Exercise directions → Could you copy every line of the data that contains the word "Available"?
-*-*-
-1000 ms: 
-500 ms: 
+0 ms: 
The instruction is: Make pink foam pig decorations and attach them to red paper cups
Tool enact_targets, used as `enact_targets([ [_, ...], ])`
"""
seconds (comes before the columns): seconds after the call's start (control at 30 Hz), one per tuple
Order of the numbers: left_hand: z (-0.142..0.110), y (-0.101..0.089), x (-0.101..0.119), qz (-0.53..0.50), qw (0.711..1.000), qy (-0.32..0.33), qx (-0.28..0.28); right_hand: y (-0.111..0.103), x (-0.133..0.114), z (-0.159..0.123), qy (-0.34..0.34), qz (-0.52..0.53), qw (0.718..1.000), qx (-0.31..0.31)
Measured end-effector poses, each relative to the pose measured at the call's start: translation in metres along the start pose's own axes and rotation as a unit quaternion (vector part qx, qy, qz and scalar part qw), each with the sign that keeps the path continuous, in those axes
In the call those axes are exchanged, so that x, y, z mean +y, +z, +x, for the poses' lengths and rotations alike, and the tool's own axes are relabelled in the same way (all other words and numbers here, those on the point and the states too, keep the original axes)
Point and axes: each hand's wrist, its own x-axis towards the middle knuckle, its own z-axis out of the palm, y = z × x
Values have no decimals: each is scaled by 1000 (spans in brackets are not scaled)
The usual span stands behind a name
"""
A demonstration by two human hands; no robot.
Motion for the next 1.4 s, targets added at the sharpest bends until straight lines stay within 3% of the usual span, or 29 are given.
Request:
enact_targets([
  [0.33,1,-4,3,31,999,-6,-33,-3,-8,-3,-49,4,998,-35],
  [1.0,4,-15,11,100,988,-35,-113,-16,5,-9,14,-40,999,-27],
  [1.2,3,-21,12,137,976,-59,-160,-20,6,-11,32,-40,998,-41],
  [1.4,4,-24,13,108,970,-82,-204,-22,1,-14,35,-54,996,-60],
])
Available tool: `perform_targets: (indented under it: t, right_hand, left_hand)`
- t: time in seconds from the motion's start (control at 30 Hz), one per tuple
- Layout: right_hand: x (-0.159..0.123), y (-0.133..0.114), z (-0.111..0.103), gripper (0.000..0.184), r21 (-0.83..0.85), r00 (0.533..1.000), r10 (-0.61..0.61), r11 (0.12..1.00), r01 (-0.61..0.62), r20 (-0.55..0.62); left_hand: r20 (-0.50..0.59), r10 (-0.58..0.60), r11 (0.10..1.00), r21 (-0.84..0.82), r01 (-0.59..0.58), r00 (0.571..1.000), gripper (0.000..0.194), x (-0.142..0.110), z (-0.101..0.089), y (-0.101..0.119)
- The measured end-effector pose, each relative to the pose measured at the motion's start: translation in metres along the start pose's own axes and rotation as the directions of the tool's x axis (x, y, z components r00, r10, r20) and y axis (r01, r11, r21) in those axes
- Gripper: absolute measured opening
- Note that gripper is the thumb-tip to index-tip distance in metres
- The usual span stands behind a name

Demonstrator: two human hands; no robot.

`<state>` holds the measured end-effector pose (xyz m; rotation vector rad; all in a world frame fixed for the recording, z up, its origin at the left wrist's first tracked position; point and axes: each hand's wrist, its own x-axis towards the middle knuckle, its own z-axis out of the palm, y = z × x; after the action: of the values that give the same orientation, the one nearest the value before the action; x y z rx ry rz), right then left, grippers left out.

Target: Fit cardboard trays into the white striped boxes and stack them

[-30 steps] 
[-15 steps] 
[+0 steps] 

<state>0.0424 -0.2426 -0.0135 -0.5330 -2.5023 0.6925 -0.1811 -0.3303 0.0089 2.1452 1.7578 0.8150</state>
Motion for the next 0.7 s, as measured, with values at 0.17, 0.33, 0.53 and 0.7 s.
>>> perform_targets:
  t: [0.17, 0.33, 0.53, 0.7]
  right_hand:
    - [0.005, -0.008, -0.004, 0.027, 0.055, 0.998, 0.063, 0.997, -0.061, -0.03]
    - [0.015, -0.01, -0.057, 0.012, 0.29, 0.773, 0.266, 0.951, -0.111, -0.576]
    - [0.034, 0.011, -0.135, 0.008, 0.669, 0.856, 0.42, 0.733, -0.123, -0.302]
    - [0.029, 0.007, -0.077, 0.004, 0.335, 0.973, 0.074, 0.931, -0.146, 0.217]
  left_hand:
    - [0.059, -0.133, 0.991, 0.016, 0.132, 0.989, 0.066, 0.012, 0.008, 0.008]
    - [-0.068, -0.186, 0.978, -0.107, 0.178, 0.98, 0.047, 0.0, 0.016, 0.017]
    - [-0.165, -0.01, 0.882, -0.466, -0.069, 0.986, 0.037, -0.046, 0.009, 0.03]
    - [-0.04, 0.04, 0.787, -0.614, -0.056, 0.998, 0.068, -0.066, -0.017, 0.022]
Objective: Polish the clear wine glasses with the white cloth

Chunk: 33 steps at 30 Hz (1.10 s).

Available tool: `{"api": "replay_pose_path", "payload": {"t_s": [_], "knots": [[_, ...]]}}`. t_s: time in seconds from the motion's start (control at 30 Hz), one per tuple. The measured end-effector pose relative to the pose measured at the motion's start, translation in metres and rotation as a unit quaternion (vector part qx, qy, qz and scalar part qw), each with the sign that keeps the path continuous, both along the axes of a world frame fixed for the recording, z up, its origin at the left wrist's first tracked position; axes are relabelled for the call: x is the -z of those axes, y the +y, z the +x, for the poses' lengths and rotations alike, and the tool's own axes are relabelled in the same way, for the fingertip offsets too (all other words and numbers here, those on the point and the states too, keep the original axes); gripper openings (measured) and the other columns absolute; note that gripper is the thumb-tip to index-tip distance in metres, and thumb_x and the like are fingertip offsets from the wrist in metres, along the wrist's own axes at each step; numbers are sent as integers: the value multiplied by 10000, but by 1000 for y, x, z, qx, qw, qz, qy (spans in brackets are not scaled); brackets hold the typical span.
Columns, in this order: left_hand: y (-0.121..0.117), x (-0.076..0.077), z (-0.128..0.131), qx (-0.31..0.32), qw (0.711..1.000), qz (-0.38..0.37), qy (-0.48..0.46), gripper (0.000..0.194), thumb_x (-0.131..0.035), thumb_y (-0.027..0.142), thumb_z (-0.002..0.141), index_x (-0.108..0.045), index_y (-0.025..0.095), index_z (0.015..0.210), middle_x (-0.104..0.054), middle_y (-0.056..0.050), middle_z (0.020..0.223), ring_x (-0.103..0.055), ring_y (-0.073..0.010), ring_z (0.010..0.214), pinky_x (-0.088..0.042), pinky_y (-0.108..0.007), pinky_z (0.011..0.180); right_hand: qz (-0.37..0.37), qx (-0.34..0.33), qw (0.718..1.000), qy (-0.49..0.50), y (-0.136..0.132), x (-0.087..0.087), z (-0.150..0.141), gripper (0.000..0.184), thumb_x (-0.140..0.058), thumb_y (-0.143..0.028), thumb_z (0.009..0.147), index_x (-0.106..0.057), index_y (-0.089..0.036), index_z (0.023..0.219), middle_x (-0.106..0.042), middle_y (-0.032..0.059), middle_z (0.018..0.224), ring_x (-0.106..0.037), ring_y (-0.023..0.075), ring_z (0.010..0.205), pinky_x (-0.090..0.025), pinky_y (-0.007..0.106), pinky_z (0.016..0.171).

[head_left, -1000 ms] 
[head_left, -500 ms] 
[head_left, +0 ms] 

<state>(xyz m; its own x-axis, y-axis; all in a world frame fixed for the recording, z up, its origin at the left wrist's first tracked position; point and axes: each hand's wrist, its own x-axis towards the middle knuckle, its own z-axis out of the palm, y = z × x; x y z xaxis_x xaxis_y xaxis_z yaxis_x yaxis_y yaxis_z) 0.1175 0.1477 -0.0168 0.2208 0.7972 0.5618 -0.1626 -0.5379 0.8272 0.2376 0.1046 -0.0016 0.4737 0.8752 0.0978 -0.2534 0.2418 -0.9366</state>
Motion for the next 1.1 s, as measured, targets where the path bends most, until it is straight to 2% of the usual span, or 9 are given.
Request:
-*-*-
Response →
Available tool: `perform_targets: (indented under it: t, right_hand, left_hand)`
Available tool: `{"api": "replay_pose_path", "payload": {"t_s": [_], "knots": [[_, ...]]}}`. t_s: time in seconds from the motion's start (control at 30 Hz), one per tuple. The measured end-effector pose relative to the pose measured at the motion's start, translation in metres and rotation as a unit quaternion (vector part qx, qy, qz and scalar part qw), each with the sign that keeps the path continuous, both along the axes of a world frame fixed for the recording, z up, its origin at the left wrist's first tracked position; axes are relabelled for the call: x is the -z of those axes, y the +y, z the +x, for the poses' lengths and rotations alike, and the tool's own axes are relabelled in the same way, for the fingertip offsets too (all other words and numbers here, those on the point and the states too, keep the original axes); gripper openings (measured) and the other columns absolute; note that gripper is the thumb-tip to index-tip distance in metres, and thumb_x and the like are fingertip offsets from the wrist in metres, along the wrist's own axes at each step; numbers are sent as integers: the value multiplied by 10000, but by 1000 for y, x, z, qx, qw, qz, qy (spans in brackets are not scaled); brackets hold the typical span.

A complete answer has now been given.